- Born: 14 April 1943 Shaker Heights, Ohio, USA
- Died: 3 June 2024 (aged 81) Hemet, California, USA
- Occupation: Actress
- Years active: 1960s - 1970s

= Betty Anne Rees =

American TV and film actress (1943–2024)

Betty Anne Rees (April 14, 1943 – June 3, 2024) was an American television and film actress active in the 1970s. She was known for her roles in Sugar Hill (1974), Unholy Rollers (1972), and My Three Sons.

== Life ==
Rees was born in Shaker Heights, Ohio, on April 14, 1943. In 1961, she graduated from Shaker Heights High School and then enrolled in the University of Miami. She later studied acting at Pasadena Playhouse. While living in New York, she was a roommate of fellow actress Caroline McWilliams.
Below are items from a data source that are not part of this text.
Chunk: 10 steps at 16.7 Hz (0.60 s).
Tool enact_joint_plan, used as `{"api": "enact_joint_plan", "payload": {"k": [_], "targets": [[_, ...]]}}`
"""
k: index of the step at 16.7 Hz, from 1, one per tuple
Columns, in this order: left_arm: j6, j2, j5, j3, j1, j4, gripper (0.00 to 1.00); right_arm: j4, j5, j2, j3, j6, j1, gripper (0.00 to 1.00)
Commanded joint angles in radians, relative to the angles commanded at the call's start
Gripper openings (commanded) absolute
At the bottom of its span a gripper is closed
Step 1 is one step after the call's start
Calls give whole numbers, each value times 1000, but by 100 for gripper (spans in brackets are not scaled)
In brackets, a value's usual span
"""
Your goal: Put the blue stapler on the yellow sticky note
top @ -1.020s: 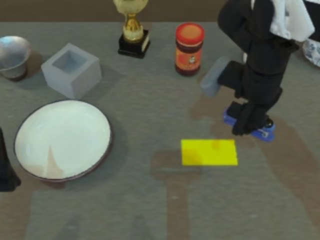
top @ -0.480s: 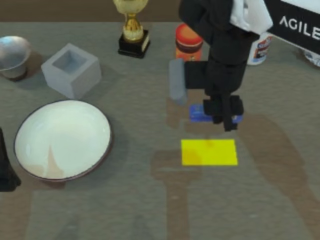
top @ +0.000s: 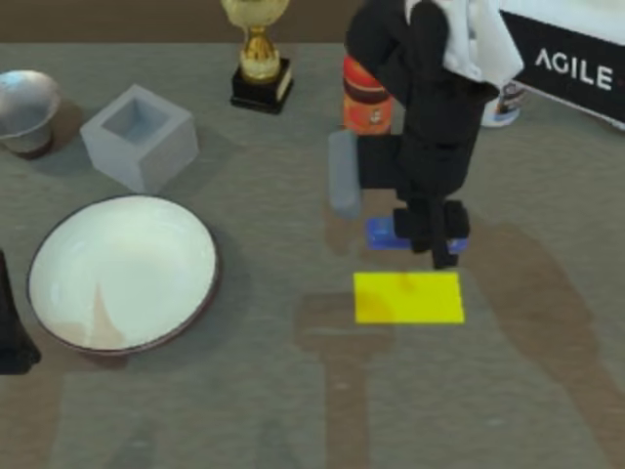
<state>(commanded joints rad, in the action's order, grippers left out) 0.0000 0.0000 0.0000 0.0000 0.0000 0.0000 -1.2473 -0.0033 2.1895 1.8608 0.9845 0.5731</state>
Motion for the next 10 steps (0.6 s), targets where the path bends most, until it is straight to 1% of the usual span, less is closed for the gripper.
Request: {"api": "enact_joint_plan", "payload": {"k": [4,6,10], "targets": [[0,0,0,0,0,0,100,188,0,41,-135,-2,4,0],[0,0,0,0,0,0,100,256,0,58,-190,-2,6,0],[0,0,0,0,0,0,100,280,1,66,-213,-1,8,0]]}}
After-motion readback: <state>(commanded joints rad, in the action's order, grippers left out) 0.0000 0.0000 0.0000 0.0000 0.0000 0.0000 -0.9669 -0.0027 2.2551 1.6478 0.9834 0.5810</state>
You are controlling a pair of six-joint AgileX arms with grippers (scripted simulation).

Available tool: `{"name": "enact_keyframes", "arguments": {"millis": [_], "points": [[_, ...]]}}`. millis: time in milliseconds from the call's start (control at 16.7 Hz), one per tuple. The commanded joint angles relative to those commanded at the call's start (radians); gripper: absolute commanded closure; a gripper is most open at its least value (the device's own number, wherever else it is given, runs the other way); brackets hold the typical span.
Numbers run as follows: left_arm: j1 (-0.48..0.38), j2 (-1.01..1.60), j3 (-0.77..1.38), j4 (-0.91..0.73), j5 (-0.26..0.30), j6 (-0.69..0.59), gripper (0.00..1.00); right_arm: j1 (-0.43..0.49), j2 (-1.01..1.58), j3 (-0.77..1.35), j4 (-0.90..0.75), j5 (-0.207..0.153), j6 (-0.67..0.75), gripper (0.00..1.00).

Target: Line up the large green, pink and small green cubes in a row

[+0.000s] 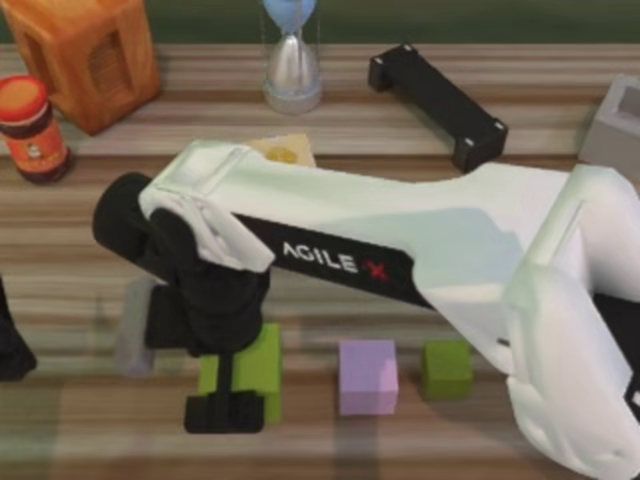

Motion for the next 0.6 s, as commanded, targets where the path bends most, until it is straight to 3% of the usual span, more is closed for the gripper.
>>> {"name": "enact_keyframes", "arguments": {"millis": [600], "points": [[0.000,0.000,0.000,0.000,0.000,0.000,0.00,0.008,-0.005,0.251,-0.257,-0.001,-0.001,0.00]]}}
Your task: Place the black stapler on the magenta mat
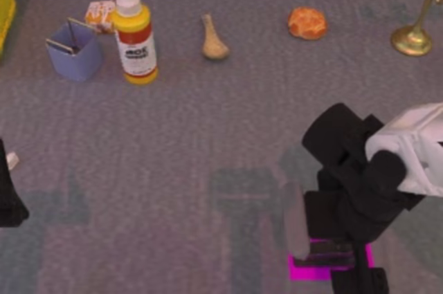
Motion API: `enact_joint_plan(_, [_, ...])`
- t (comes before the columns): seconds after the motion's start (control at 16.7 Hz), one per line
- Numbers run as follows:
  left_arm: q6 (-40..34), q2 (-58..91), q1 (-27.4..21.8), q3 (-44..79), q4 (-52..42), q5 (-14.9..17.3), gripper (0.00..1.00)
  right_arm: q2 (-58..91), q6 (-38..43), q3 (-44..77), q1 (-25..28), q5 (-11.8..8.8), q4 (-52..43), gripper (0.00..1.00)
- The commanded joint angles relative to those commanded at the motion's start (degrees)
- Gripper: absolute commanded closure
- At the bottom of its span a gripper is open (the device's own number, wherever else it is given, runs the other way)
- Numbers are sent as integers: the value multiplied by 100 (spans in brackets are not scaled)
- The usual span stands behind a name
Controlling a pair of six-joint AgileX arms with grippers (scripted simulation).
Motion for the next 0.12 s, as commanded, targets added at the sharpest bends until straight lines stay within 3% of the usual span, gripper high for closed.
enact_joint_plan(0.12, [0, 0, 0, 0, 0, 0, 0, 0, 0, 0, 0, 0, 0, 0])
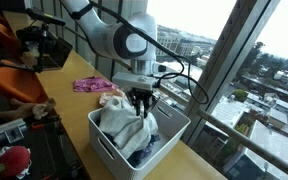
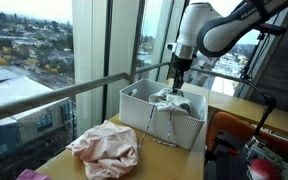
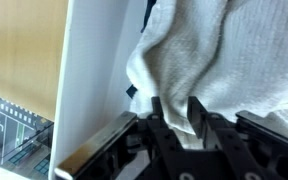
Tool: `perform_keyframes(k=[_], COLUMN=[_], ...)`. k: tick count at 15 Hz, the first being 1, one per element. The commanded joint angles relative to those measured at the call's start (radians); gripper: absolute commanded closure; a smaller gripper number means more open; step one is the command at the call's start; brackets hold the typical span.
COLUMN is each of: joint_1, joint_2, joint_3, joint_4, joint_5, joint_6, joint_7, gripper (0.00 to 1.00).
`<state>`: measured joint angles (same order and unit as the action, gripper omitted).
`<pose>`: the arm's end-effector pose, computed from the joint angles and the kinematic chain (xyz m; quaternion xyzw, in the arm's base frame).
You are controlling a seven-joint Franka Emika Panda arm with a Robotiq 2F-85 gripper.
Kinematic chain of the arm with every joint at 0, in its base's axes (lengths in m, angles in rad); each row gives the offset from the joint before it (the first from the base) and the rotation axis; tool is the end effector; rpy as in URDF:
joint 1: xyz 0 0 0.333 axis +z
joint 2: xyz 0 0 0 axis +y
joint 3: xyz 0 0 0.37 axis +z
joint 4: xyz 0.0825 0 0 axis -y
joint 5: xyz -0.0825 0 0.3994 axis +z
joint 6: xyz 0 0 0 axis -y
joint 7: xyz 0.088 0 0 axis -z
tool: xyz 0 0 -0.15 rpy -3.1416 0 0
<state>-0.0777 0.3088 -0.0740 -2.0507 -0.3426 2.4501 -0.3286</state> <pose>0.6250 -0.1036 0.2957 0.9676 0.2147 0.0127 0.1324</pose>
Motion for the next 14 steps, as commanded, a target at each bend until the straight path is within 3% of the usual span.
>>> perform_keyframes(k=[1,6,10,14], joint_1=[0.027,0.108,0.194,0.246], joint_2=[-0.07,-0.234,-0.259,-0.16], joint_3=[0.009,0.085,0.179,0.231], joint_4=[-0.029,-0.122,-0.17,-0.117], joint_5=[-0.024,-0.001,0.033,0.051], joint_6=[-0.014,-0.009,0.032,0.078], joint_7=[0.026,0.067,0.121,0.136], gripper=[0.35,0.01,0.0,0.0])
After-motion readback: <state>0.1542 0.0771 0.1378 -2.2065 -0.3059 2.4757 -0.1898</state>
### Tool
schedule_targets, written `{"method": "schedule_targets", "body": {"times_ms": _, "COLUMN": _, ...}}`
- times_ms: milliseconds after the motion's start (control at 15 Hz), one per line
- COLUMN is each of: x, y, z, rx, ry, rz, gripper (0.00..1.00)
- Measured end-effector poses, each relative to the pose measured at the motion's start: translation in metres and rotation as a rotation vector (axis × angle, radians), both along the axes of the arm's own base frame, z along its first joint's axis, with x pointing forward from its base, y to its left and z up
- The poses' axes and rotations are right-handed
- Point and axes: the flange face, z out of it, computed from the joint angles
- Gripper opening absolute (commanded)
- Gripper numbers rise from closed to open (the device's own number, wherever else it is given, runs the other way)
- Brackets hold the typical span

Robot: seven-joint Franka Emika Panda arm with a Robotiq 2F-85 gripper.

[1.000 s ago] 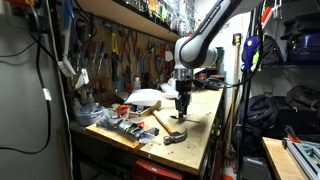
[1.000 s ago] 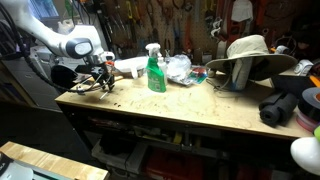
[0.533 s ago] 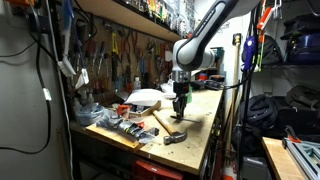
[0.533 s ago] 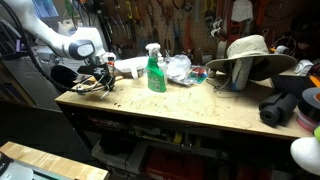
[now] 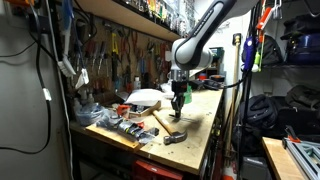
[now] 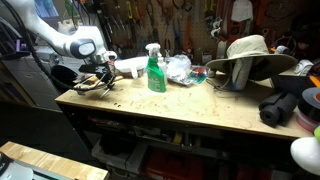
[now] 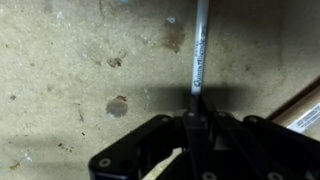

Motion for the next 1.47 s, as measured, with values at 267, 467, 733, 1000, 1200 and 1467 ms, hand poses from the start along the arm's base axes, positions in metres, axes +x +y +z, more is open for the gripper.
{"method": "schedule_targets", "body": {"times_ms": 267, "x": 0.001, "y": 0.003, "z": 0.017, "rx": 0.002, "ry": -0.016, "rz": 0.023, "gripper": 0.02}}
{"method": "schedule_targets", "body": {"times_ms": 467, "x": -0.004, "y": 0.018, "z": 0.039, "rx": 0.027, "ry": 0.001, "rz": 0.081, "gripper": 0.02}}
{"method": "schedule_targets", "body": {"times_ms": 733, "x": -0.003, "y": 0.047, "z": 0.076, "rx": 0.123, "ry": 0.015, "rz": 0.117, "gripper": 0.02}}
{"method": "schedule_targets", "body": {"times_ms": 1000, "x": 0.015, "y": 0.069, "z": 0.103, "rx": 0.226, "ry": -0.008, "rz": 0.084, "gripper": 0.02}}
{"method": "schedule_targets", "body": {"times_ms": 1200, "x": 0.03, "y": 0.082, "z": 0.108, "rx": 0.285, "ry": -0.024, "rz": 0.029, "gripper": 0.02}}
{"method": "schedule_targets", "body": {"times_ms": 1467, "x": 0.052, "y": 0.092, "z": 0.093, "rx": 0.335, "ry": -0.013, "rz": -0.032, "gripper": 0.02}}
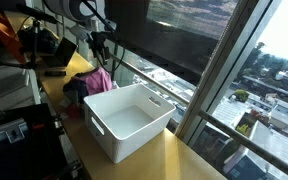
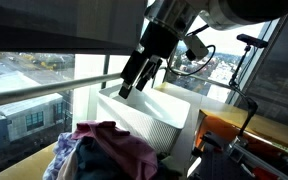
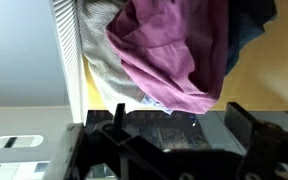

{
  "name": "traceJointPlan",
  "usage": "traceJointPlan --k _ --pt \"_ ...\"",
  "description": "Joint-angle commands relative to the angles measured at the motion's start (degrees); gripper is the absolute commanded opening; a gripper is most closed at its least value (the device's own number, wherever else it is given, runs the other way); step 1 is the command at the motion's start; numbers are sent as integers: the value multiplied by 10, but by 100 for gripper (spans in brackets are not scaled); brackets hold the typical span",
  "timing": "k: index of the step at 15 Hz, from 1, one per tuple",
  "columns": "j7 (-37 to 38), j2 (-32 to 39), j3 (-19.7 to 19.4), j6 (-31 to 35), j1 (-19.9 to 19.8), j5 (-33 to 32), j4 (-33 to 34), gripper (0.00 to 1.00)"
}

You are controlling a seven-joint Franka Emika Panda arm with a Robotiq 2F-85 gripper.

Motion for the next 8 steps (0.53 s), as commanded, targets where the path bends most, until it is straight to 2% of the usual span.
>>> traceJointPlan --k 1,7,8 --pt "-1 0 1 -1 -1 1 0 100" --pt "-1 0 1 -1 -1 1 0 100" --pt "7 -15 -1 5 3 -15 -15 100"
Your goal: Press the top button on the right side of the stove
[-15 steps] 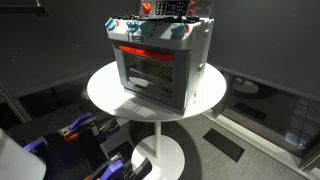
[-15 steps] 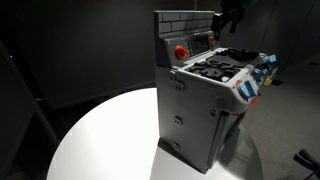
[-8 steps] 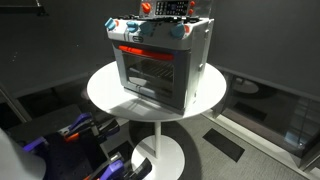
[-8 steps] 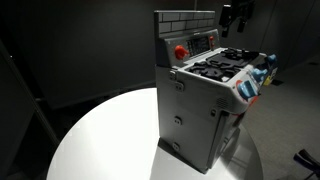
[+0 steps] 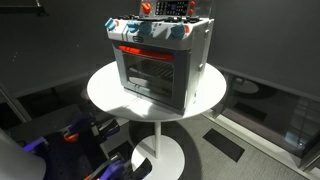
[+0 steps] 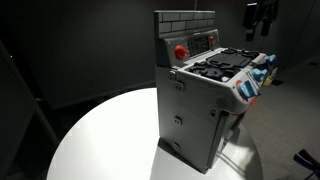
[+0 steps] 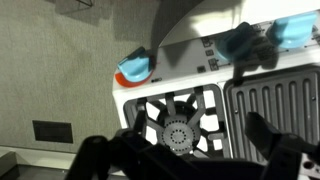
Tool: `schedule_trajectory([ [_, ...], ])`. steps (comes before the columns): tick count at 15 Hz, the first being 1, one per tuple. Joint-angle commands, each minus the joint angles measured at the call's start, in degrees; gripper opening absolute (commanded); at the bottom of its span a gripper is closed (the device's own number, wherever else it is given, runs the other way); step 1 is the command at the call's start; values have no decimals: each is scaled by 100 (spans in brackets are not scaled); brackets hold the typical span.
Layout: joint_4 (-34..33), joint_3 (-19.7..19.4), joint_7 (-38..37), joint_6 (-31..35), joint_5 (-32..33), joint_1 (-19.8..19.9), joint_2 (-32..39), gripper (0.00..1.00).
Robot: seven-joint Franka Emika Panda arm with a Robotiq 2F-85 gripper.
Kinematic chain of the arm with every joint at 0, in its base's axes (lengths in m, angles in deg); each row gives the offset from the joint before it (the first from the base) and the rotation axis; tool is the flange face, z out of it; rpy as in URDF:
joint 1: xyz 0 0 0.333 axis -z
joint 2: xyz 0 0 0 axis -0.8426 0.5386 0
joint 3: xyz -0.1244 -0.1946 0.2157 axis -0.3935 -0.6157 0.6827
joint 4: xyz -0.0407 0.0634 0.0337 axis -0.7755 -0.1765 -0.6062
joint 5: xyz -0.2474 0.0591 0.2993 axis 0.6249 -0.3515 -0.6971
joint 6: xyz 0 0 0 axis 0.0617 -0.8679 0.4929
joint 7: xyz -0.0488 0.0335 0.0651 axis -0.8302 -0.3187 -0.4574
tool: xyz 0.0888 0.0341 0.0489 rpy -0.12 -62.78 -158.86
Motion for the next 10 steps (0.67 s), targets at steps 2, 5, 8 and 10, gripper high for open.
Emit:
schedule_trajectory([
  [2, 686, 9, 75, -154, -65, 36, -602, 100],
  [5, 934, 4, 101, -132, -74, 43, -726, 100],
  [8, 1049, -11, 150, -116, -119, 48, -761, 100],
  [10, 920, 40, 4, -124, -8, 38, -594, 100],
])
Rees died in her home in Hemet, California, on June 3, 2024, at the age of 81.

== Career ==
She played the recurring character of Janet Ingram, Steve Douglas's secretary, on the final season of My Three Sons. The character had previously been played by Abby Dalton for one episode.

Rees appeared as Cora Hayden in the Mannix episode " With Intent to Kill" that was aired on 23 January 1971.

In 1973, Rees portrayed S.A. Joyce Hanafin, the first female agent featured on the television series The F.B.I.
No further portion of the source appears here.